> _Your task_
Beginning at the top of the data below, write out every line exactly until you reach the line with "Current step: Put", and include that line.

++++

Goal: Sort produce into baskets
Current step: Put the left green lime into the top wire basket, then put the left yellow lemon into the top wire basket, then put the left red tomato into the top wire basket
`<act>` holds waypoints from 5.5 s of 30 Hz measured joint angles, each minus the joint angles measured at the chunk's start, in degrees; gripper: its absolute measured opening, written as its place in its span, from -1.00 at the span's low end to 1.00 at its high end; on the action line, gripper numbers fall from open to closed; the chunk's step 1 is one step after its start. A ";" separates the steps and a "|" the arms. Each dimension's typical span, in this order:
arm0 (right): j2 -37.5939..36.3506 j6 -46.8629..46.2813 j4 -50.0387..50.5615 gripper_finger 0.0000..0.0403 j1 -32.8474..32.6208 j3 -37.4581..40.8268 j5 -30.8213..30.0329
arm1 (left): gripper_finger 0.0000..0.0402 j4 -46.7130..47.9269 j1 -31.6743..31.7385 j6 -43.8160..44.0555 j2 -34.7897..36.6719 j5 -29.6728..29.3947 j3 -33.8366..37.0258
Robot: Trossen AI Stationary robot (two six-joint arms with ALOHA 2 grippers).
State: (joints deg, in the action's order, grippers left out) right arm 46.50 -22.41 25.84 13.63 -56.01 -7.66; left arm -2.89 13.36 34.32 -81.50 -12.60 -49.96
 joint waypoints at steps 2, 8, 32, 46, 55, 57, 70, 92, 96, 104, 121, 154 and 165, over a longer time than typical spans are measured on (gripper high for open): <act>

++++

> _Answer for this exercise_
Goal: Sort produce into baskets
Current step: Put the left green lime into the top wire basket, then put the left yellow lemon into the top wire basket, then put the left red tomato into the top wire basket

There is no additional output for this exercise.